Улегшись на свой топчан, он стал думать о ней. Захотелось, чтобы женщина пришла за ним сама. Сказала бы сразу что-нибудь обидное и снова обняла своей горячей мягкой рукой. Этим он ещё сильнее разбередил себя, решив, что не пойдёт на репетицию, скажется больным. Даже почувствовал, как тело стал охватывать жар…
Но скрипнули половицы, зашаркали знакомые шаги, рука дернула за очки, и мать снова удалилась. А магическая сила сразу окунула его в сон.
Когда проснулся, первым желанием было – скорее мчаться на репетицию. Он был уверен, что обязательно после вечернего концерта вернётся во второй этаж…
Всё это превратилось в домашнее суеверие. Если не приходил к утру домой, день его складывался неудачно. Он объяснил это женщине, и она перестала на него обижаться…
Сейчас материнские шаги предвещали только скорое утро, сырую глину траншей.
И он заснул коротким и спасительным сном, уверенный, что наступающий день будет хорошим.
…На пюпитрах белые косынки нотных листов. В оркестре неугомонный шум. Ждут дирижёра… И больше не его самого, а зловещёго свёртка под мышкой – пледа, которым тот обматывается, выгревая вдруг разыгравшийся радикулит. Сверток – не доброе знамение, несущее с собой злость, раздражительность дирижёра, гнев, разлетающийся по сторонам и застревающий в ушах и душах оркестрантов, от которого костенеют руки.
Боковая дверь провалилась в стену. Худой долговязый старик в короткополом мятом пиджаке стал пробираться сквозь оркестр, как через заросли, бормоча под нос приветствия.
Музыканты безгласно вздохнули, не увидев свёртка. Хоть какое-то, да облегчение. Последняя репетиция – сплошные нервы. Без пледа чуть-чуть полегче.
– Повторим!.. – воскликнул дирижёр. Он сбросил пиджак, остался в жилетке. Долго мостился на высоком стуле, отыскивая удобную позу, затем раскрыл папку, стал перели-стывать страницы. – С девятой цифры! – И отвечая своим мыслям, возразил: – Нет… Нет! Лучше финал.
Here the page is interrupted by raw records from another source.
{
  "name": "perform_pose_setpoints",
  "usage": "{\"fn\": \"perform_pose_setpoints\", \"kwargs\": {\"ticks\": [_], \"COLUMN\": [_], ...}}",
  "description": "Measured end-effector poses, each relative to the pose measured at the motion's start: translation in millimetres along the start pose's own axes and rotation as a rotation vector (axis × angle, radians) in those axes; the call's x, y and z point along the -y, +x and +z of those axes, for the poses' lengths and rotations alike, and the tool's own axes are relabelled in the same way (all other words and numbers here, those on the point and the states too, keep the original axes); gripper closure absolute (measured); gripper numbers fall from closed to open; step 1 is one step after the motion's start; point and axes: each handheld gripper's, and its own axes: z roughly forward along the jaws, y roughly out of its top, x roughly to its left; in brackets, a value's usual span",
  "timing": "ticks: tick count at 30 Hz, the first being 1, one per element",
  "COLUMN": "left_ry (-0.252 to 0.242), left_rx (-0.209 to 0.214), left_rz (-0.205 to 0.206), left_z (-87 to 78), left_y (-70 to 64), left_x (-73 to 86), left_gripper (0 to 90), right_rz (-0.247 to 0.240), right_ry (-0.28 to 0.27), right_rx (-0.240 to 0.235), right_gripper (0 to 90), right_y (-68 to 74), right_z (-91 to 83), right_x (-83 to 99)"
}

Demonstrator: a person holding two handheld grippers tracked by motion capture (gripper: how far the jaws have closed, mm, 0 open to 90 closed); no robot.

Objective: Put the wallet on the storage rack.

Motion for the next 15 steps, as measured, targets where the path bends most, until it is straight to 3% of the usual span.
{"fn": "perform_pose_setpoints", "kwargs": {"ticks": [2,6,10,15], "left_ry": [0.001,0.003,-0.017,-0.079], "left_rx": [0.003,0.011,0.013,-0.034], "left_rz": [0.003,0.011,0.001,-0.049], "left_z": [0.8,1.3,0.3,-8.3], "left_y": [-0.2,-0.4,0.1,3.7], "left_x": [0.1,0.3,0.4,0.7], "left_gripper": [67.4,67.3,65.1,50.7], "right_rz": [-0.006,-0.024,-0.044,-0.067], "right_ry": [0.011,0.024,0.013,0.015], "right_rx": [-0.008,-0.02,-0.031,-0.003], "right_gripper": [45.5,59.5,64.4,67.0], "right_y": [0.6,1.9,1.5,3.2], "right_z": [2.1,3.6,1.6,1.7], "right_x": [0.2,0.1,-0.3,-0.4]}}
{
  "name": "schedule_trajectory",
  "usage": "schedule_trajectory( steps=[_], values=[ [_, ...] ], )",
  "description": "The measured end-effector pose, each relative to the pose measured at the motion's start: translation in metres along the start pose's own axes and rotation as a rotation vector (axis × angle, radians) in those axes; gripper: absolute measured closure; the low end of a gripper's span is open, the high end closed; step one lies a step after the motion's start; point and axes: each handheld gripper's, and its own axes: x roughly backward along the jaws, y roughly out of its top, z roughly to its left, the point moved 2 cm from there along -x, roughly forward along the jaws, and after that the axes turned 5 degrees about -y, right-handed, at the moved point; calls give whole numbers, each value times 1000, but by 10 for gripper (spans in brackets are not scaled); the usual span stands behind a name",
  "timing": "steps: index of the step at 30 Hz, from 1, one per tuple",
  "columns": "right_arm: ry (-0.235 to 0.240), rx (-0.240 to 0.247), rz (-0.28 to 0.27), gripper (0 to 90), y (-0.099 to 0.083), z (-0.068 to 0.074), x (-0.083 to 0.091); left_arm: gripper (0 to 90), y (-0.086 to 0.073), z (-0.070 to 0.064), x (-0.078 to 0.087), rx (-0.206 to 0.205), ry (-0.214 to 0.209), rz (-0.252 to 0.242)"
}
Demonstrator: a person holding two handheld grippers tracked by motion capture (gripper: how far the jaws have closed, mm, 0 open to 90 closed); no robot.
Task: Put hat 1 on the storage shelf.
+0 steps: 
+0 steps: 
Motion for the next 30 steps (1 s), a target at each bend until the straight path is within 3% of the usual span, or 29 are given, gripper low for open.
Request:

Мне помнится… Вчера – без должного понимания. – Белые проволочные брови поползли вверх, освобождая путь зеленому взгляду, и с немым грохотом сорвались с гладкой полированной стены лба, заваливая глаза, точно буреломом. – Финал! – Короткая палочка скальпельно разрезала воздух.
Из бесцветной, бескровной раны брызнула музыка…
Он видел дирижёра, как тень, а всё время смотрел на альтистку и, замечая, как от волнения подрагивает её щека, спрашивал себя: «Как она сыграет?» Глаз её не видел, но по тому, как тяжело и напряженно держала голову и как сковано скользил смычок по бороздам струн, угадывал всё.
«Я теряюсь, – сказала она перед репетицией. – Когда ты не смотришь на меня, мне кажется, что я тебе не нужна».
«Будь спокойна. Думай только о главном. Не обращай внимания на меня. Я всегда с тобой».
«Не могу… Когда мы играли Грига, – зашептала она, заглядывая в стекла его очков. – В прошлом году… Помнишь? В Ленинграде… Ты совсем не хотел смотреть на меня… И я…»
Когда она не чувствовала его взгляда, начинала нервничать, делать почти неуловимые ошибки. Стоило ему углубиться, раствориться на мгновение в музыке, как дирижёр, уловив её сбой, останавливал оркестр и начинал выговаривать концертмейстеру и ей, превращая замечания в невыносимую пытку. Стараясь спасти её от гнева дирижёра, он почти не сводил с неё глаз. При этом сам всё делал машинально.
«Стоп! Стоп! Стоп-п-п!» – безмолвно кричало лицо старика. Палочка нервно забарабанила, отрезая по кускам музыкальную ткань.
– Первая! – крикнул ему дирижёр, продираясь зелёным взглядом сквозь бурелом бровей. – Я желал… Я просил больше чувства. Откуда такая скованность в оркестре? Пресно!